Vega-Carrillo H R, Hernández-Dávila V M, Manzanares-Acuña E, Mercado G A, Gallego E, Lorente A, Perales-Muñoz W A, Robles-Rodríguez J A
UA de Estudios Nucleares, Universidad Autónoma de Zacatecas, Cuerpo Académico de Radiobiología, Apdo. Postal 336, 98000 Zacatecas, Zac. México.
Radiat Prot Dosimetry. 2006;118(3):251-9. doi: 10.1093/rpd/nci354. Epub 2005 Oct 13.
An artificial neural network (ANN) has been designed to obtain neutron doses using only the count rates of a Bonner spheres spectrometer (BSS). Ambient, personal and effective neutron doses were included. One hundred and eighty-one neutron spectra were utilised to calculate the Bonner count rates and the neutron doses. The spectra were transformed from lethargy to energy distribution and were re-binned to 31 energy groups using the MCNP 4C code. Re-binned spectra, UTA4 response matrix and fluence-to-dose coefficients were used to calculate the count rates in the BSS and the doses. Count rates were used as input and the respective doses were used as output during neural network training. Training and testing were carried out in the MATLAB environment. The impact of uncertainties in BSS count rates upon the dose quantities calculated with the ANN was investigated by modifying by +/-5% the BSS count rates used in the training set. The use of ANNs in neutron dosimetry is an alternative procedure that overcomes the drawbacks associated with this ill-conditioned problem.
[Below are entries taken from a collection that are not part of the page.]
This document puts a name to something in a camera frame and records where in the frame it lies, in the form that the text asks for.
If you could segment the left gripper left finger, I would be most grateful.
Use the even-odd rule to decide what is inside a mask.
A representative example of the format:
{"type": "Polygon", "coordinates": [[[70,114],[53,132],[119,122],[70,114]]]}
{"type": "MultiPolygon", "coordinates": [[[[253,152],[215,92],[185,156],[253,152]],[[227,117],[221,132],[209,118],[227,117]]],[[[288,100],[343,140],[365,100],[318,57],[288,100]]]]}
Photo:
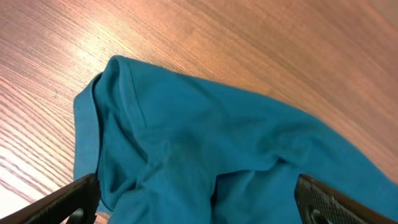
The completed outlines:
{"type": "Polygon", "coordinates": [[[1,224],[94,224],[101,191],[96,174],[84,177],[1,219],[1,224]]]}

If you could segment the blue t-shirt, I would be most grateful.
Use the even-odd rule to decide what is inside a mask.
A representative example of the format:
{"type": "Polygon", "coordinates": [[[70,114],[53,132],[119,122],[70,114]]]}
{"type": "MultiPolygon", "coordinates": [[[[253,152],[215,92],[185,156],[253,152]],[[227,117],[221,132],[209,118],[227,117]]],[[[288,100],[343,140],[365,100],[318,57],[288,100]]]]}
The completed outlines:
{"type": "Polygon", "coordinates": [[[74,177],[110,223],[300,223],[306,173],[397,219],[397,186],[319,119],[250,91],[114,56],[75,98],[74,177]]]}

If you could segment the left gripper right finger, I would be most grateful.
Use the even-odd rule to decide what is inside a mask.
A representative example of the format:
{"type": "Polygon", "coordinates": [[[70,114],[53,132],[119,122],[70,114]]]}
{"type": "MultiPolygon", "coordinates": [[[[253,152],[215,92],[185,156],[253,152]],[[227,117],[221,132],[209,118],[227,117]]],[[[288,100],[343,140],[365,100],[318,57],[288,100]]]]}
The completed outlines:
{"type": "Polygon", "coordinates": [[[294,198],[303,224],[397,224],[306,174],[294,198]]]}

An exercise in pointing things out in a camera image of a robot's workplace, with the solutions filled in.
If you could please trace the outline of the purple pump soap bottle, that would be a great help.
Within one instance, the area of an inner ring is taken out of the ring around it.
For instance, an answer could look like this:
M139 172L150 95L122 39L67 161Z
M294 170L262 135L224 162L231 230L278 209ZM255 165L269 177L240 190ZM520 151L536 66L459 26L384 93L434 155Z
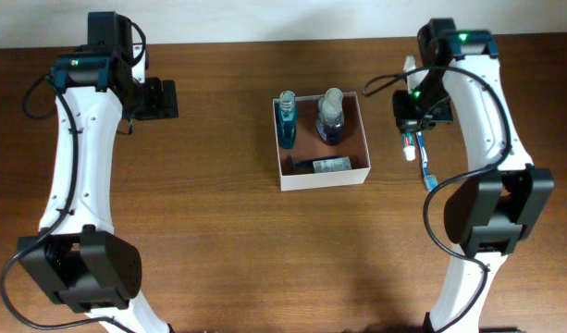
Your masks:
M330 88L318 101L316 130L327 145L337 145L341 141L344 126L342 100L342 91Z

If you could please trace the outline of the green toothpaste tube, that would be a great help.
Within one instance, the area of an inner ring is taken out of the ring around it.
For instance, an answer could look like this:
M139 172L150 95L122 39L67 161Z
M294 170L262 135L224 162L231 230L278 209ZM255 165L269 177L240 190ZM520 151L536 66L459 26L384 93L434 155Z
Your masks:
M416 149L414 146L413 135L410 132L404 132L401 135L402 151L407 161L413 161L416 158Z

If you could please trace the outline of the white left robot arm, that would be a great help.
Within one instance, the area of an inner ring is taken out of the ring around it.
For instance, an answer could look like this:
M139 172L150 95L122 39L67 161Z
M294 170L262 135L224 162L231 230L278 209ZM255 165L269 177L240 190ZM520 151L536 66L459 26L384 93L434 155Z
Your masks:
M145 36L129 18L92 12L87 33L43 78L58 118L54 176L38 232L18 240L15 261L83 325L168 332L142 293L139 251L114 232L110 180L120 121L177 117L176 86L146 76Z

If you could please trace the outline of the green soap box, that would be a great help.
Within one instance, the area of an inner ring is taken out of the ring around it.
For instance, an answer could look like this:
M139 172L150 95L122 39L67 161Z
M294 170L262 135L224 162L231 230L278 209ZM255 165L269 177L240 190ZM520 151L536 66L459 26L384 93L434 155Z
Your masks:
M339 171L352 170L351 160L349 157L332 157L313 161L315 173L329 173Z

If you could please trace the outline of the blue white toothbrush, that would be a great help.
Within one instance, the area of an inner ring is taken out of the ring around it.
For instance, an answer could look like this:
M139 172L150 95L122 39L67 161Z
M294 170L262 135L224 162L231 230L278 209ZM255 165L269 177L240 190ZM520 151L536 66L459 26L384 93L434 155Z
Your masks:
M421 168L423 175L423 183L428 191L432 191L438 185L438 180L435 175L429 172L428 168L428 155L425 148L425 140L421 131L415 133L416 140L419 147L419 153L421 157Z

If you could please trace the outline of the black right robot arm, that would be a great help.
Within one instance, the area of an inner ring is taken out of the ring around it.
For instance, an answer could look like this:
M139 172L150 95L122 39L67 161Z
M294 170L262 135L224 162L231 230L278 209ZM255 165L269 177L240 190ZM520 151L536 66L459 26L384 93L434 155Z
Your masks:
M432 18L417 42L423 65L408 57L400 75L408 87L392 96L397 128L410 137L457 119L468 161L466 173L432 189L460 185L445 203L450 264L423 329L476 332L494 276L531 233L554 179L549 169L535 167L513 126L492 34Z

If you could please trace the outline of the blue Listerine mouthwash bottle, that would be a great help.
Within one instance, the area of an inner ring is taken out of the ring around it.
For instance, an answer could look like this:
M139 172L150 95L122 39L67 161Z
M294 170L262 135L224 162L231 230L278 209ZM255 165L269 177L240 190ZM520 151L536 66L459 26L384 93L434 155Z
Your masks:
M284 91L279 96L277 109L277 138L284 149L292 149L296 139L298 109L292 91Z

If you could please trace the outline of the blue disposable razor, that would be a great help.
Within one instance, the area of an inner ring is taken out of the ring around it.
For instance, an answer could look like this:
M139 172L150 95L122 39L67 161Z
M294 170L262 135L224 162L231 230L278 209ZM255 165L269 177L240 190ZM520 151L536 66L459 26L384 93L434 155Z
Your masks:
M284 175L314 174L314 162L320 162L334 158L339 158L339 156L330 155L325 157L300 160L294 159L291 155L288 155L283 162L282 173Z

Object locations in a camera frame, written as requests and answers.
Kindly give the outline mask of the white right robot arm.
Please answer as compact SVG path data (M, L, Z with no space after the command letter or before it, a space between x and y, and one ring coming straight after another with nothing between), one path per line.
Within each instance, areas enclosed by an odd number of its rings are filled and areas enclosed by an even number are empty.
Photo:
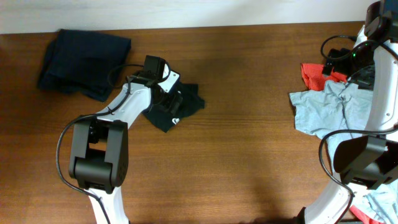
M383 223L397 222L397 43L377 44L360 31L353 56L369 47L376 79L370 90L354 81L327 81L322 91L291 93L295 128L320 138L318 155L329 178L301 209L297 223L338 223L351 208Z

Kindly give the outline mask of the dark green t-shirt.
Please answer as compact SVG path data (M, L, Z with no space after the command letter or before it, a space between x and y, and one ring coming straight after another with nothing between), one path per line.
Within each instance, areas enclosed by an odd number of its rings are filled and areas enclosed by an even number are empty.
M150 109L142 114L156 127L167 133L177 125L183 118L195 114L198 110L205 108L205 101L198 95L198 84L178 82L175 90L183 96L183 101L175 115Z

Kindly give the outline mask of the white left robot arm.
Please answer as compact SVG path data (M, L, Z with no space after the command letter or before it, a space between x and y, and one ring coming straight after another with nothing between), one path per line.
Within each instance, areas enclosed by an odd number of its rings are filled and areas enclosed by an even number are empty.
M129 223L121 190L129 166L129 128L155 104L155 91L166 98L179 80L172 72L148 87L140 78L130 78L106 108L74 123L68 171L89 196L97 223Z

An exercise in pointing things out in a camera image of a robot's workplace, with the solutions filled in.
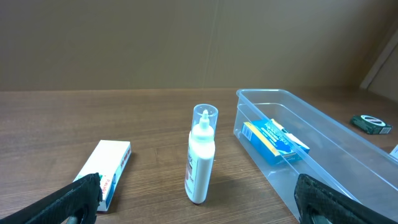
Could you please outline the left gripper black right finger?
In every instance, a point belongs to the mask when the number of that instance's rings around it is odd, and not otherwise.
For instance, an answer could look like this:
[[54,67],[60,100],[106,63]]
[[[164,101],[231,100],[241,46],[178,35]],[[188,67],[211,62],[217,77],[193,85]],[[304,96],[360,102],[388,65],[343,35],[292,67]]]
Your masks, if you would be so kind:
[[298,176],[294,198],[301,224],[397,224],[307,174]]

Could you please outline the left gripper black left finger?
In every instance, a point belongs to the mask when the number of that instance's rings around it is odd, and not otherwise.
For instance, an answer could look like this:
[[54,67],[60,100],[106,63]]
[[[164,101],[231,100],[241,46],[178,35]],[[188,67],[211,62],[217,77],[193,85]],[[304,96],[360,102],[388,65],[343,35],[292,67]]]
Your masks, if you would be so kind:
[[40,199],[1,223],[95,223],[102,202],[98,173],[87,174],[60,190]]

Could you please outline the blue VapoDrops box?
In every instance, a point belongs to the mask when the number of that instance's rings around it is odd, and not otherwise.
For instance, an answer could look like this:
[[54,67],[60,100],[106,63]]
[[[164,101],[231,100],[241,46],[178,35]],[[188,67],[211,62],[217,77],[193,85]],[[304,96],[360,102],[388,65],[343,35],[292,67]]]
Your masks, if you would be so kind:
[[310,148],[275,119],[263,119],[243,123],[242,134],[254,149],[270,164],[282,161],[299,161],[302,158],[295,152],[295,147],[309,153]]

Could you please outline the dark green round-logo box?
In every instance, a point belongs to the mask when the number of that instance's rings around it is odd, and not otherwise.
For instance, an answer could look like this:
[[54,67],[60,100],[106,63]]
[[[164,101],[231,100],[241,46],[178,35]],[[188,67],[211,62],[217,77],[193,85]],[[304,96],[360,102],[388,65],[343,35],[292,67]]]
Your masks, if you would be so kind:
[[350,123],[370,135],[389,134],[393,129],[392,125],[367,114],[354,115]]

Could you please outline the white Hansaplast box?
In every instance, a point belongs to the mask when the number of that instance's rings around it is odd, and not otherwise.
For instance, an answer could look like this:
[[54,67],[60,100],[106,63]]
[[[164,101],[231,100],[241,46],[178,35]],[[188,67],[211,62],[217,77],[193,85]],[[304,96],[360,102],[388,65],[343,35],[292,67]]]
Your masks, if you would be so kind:
[[389,155],[398,159],[398,145],[396,145],[395,148],[393,148],[393,150],[389,153]]

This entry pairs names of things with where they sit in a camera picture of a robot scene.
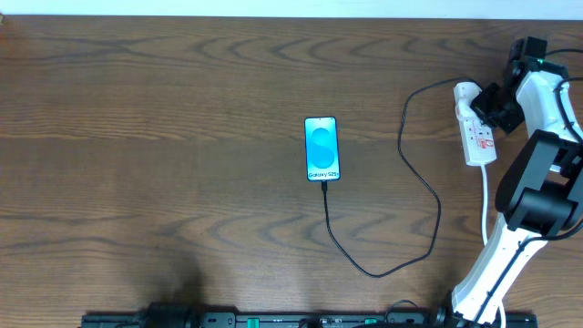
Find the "blue Galaxy smartphone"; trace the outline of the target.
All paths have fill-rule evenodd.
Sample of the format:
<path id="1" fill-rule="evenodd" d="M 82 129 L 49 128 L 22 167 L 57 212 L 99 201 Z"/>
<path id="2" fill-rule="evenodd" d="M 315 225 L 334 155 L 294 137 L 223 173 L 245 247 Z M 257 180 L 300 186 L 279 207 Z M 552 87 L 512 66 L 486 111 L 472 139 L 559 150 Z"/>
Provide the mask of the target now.
<path id="1" fill-rule="evenodd" d="M 341 165 L 335 117 L 304 120 L 306 176 L 310 182 L 338 180 Z"/>

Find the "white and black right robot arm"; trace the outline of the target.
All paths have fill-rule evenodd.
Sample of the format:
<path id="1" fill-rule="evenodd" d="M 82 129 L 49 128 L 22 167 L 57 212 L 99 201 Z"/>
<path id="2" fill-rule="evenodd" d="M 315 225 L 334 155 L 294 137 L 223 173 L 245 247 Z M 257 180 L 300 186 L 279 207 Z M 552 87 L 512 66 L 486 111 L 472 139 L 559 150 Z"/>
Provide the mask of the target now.
<path id="1" fill-rule="evenodd" d="M 526 124 L 528 140 L 496 192 L 496 223 L 474 266 L 451 291 L 438 323 L 447 327 L 506 325 L 499 311 L 511 285 L 548 242 L 582 229 L 582 130 L 570 104 L 573 77 L 546 59 L 547 41 L 515 41 L 503 83 L 454 88 L 465 162 L 483 168 L 496 151 L 493 129 Z"/>

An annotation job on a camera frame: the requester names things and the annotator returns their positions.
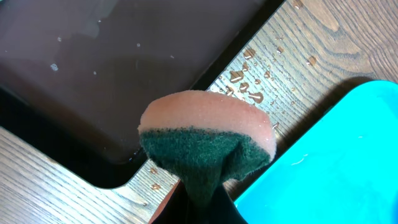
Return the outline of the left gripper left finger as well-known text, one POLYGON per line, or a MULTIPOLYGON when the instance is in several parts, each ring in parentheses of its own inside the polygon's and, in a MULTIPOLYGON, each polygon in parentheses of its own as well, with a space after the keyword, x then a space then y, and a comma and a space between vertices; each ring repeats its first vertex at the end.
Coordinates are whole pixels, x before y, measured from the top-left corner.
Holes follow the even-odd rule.
POLYGON ((199 219, 186 188, 179 180, 165 196, 149 224, 197 224, 199 219))

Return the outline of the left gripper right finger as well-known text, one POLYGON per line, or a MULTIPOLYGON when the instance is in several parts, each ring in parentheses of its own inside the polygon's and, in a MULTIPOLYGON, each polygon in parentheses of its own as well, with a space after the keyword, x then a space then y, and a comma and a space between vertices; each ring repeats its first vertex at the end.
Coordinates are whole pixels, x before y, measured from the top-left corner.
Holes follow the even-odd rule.
POLYGON ((247 224, 240 215, 225 188, 216 188, 210 204, 198 219, 200 224, 247 224))

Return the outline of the pink and green sponge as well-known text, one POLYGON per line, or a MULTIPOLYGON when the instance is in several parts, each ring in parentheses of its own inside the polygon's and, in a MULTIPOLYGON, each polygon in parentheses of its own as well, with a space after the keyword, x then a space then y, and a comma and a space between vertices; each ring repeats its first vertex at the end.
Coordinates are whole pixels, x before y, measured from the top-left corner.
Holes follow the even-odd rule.
POLYGON ((269 116, 245 101, 188 90, 148 105, 138 126, 140 144, 156 165, 176 175, 197 207, 217 187, 271 163, 277 151, 269 116))

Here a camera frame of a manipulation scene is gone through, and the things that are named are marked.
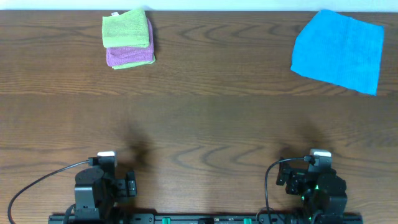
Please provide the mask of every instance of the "wooden table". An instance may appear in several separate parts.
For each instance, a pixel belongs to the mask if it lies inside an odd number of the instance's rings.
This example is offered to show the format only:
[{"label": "wooden table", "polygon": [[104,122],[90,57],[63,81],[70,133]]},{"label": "wooden table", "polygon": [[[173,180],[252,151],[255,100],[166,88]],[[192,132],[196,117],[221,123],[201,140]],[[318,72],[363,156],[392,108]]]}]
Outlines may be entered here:
[{"label": "wooden table", "polygon": [[[346,210],[398,222],[398,14],[344,13],[385,26],[377,96],[290,71],[314,12],[148,12],[156,63],[106,65],[111,11],[0,12],[0,223],[33,180],[98,151],[135,169],[139,208],[256,213],[264,173],[311,147],[333,152]],[[74,176],[48,178],[15,202],[17,223],[46,223],[74,202]],[[270,205],[299,206],[270,176]]]}]

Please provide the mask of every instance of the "blue towel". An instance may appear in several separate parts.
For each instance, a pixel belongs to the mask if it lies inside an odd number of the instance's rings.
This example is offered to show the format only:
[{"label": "blue towel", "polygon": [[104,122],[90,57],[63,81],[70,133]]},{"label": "blue towel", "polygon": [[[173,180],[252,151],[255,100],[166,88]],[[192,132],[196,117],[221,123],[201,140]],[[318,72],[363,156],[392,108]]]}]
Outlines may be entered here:
[{"label": "blue towel", "polygon": [[322,10],[298,35],[290,69],[303,77],[376,95],[383,40],[383,26]]}]

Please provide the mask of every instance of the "white wall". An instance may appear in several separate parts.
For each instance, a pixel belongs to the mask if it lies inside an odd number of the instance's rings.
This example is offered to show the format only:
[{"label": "white wall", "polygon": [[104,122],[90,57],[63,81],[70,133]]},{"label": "white wall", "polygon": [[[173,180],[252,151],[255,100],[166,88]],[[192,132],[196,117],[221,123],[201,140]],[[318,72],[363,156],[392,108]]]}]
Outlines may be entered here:
[{"label": "white wall", "polygon": [[398,12],[398,0],[0,0],[0,9]]}]

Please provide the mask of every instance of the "green towel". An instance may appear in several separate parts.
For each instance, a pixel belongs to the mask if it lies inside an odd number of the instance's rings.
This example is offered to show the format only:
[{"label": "green towel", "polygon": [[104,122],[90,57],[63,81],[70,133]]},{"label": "green towel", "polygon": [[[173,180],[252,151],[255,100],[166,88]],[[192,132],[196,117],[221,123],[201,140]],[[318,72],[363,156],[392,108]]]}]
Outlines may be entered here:
[{"label": "green towel", "polygon": [[148,47],[149,30],[145,11],[136,9],[120,16],[102,18],[104,47]]},{"label": "green towel", "polygon": [[132,68],[132,67],[136,67],[136,66],[140,66],[140,65],[152,64],[152,63],[154,63],[155,61],[156,61],[156,59],[155,59],[155,55],[154,55],[154,59],[153,59],[152,61],[125,63],[125,64],[123,64],[123,65],[112,66],[112,68],[113,68],[113,69]]}]

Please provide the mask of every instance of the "towel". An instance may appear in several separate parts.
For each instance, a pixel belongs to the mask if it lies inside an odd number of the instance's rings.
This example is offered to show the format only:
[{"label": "towel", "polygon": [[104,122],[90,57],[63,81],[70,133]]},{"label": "towel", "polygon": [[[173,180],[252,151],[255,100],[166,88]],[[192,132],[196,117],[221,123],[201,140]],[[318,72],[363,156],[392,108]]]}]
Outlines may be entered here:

设计了一种人工神经网络(ANN),仅使用邦纳球谱仪(BSS)的计数率来获取中子剂量。其中包括环境中子剂量、个人中子剂量和有效中子剂量。利用181个中子能谱来计算邦纳计数率和中子剂量。这些能谱从勒让德能谱转换为能量分布,并使用MCNP 4C代码重新划分为31个能量组。重新划分后的能谱、UTA4响应矩阵和注量-剂量系数用于计算BSS中的计数率和剂量。在神经网络训练过程中,将计数率用作输入,将相应的剂量用作输出。训练和测试在MATLAB环境中进行。通过将训练集中使用的BSS计数率修改±5%,研究了BSS计数率的不确定性对用ANN计算的剂量量的影响。在中子剂量学中使用人工神经网络是一种替代方法,克服了与这个病态问题相关的缺点。